Splitting a 1500-Line Monster Into Modules That Make Sense

How a File Becomes a Monster

It starts innocently. You build a function that generates social media post captions. It works, so you add hashtag generation next to it. Then quality scoring — that needs the same context, so it goes in the same file. Then A/B caption variants. Then carousel-specific logic. Then image prompt construction. Each addition makes sense in the moment because it shares data with what is already there.

Eighteen months later you have a 1,533-line file that generates captions, scores quality, builds image prompts, evaluates carousel structure, retries failed generations, and enforces hashtag formatting. It does all of these things competently. It is also impossible to understand, impossible to test in isolation, and terrifying to modify because every change might break something three hundred lines away.

Our post generator had reached this point. Our image orchestrator was following the same trajectory at 950 lines. Both files were accumulating responsibilities faster than they were being organized.

The Case for Decomposition

The trigger was not a bug. Everything worked. The trigger was velocity — how quickly we could make changes to the content pipeline. Every improvement to caption quality required reading through image prompt code to make sure nothing was affected. Every tweak to the quality scoring formula meant scrolling past hundreds of lines of unrelated caption logic to find the right function.

When a critique cycle identified six improvements across captioning, scoring, and image generation, the thought of making all six changes in a single massive file was the breaking point. We needed to split the file before we could improve what was inside it.

What We Split and Why

The post generator became three focused modules plus a thin orchestrator. Caption generation — the prompt construction, A/B variant logic, and hashtag enforcement — moved into its own module. Quality scoring — the evaluation criteria, retry logic, and review flagging — became another. Image prompt templates — the scene descriptions, camera settings, and industry-specific configurations — moved out of the image orchestrator into a shared prompts module.

The original post generator file dropped from 1,533 lines to 864. The image orchestrator went from 950 to 599. The extracted modules totaled about 1,100 lines. The total line count actually increased slightly — the overhead of module boundaries, explicit imports, and interface definitions adds some weight. But each individual file now has a single clear purpose that fits in your head.

The remaining orchestrator function is genuinely thin. It calls caption generation, then quality scoring, then carousel evaluation, passing results between them. You can read it in under a minute and understand the entire flow. The details of how captions are generated or how quality is scored are in their respective modules, out of the way until you need them.

The Zero-Behavior-Change Rule

We made a deliberate decision: this refactoring would change zero behaviors. No bug fixes bundled in. No "while we are in here" improvements. No subtle parameter tweaks. The before and after versions would produce identical outputs for identical inputs.

This constraint is painful in the moment. You are reading through the code to extract it and you see an obvious improvement — a hardcoded value that should be configurable, a retry loop that could be smarter, an error message that is misleading. The temptation to fix it while you are moving the code is strong. We resisted it deliberately.

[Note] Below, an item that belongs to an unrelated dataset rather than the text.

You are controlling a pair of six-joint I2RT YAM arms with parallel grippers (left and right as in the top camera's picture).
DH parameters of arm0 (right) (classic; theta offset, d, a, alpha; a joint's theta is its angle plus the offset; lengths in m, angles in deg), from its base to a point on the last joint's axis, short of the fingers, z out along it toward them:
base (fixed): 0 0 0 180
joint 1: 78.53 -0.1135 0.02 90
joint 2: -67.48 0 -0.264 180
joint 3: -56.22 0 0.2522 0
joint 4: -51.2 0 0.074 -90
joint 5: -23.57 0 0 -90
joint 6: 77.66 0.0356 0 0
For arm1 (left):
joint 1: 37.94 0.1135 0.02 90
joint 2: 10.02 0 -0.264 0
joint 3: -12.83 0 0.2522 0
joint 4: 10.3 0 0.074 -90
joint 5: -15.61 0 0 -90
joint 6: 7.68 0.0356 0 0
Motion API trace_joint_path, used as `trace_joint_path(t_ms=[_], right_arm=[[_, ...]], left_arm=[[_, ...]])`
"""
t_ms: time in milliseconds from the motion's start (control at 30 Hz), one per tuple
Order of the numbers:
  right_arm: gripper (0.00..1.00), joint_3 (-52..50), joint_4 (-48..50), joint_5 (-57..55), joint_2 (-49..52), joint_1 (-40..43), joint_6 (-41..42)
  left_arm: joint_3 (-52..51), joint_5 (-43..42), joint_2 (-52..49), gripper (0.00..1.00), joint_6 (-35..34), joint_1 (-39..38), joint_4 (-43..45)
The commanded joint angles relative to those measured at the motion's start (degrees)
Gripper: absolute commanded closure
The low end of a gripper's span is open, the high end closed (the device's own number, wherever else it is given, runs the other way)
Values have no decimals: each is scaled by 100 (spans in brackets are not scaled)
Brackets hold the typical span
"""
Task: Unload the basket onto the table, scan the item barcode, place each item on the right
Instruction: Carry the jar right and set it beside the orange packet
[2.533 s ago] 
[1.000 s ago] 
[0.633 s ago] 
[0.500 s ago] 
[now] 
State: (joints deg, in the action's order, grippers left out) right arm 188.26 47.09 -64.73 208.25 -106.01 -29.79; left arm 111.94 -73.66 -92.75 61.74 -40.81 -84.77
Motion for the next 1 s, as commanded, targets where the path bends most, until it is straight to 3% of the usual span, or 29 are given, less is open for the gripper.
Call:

The reason is testability. If the refactored code produces exactly the same outputs as the original, you can verify the refactoring is correct by running the existing tests and end-to-end flows. If you also changed behaviors, a test failure could mean either "the refactoring broke something" or "the behavior change has a bug." You cannot tell which. Pure refactoring gives you a clean signal.

What It Enabled

The payoff came immediately. The same critique cycle that motivated the split identified improvements to caption resilience, quality score persistence, and image realism. Each of these changes touched exactly one module. Caption resilience was a change to the caption generator — no need to read quality scoring code. Quality score persistence touched the quality gate and the database layer — caption generation was irrelevant. Image realism changes went into the prompts module and the image orchestrator — caption code stayed untouched.

Three developers could have worked on all three changes simultaneously without merge conflicts, because the changes lived in different files with clean interfaces. In the monolithic version, all three changes would have been in the same file, creating conflict zones and requiring careful coordination.

The Lesson for Growing Codebases

Files become monolithic gradually, never all at once. The right time to split a file is before it becomes painful — but nobody does it then because there is always more urgent work. The second-best time is when you realize that the file is actively slowing down your improvement cycle. When the cost of understanding the file exceeds the cost of splitting it, the refactoring pays for itself immediately.

The key insight is that decomposition is not about making code prettier. It is about making the next change faster. Every module boundary you create is a wall that says "you do not need to understand this part to change that part." In a fast-moving AI pipeline where improvements come in rapid critique cycles, those walls are what keep the pace sustainable.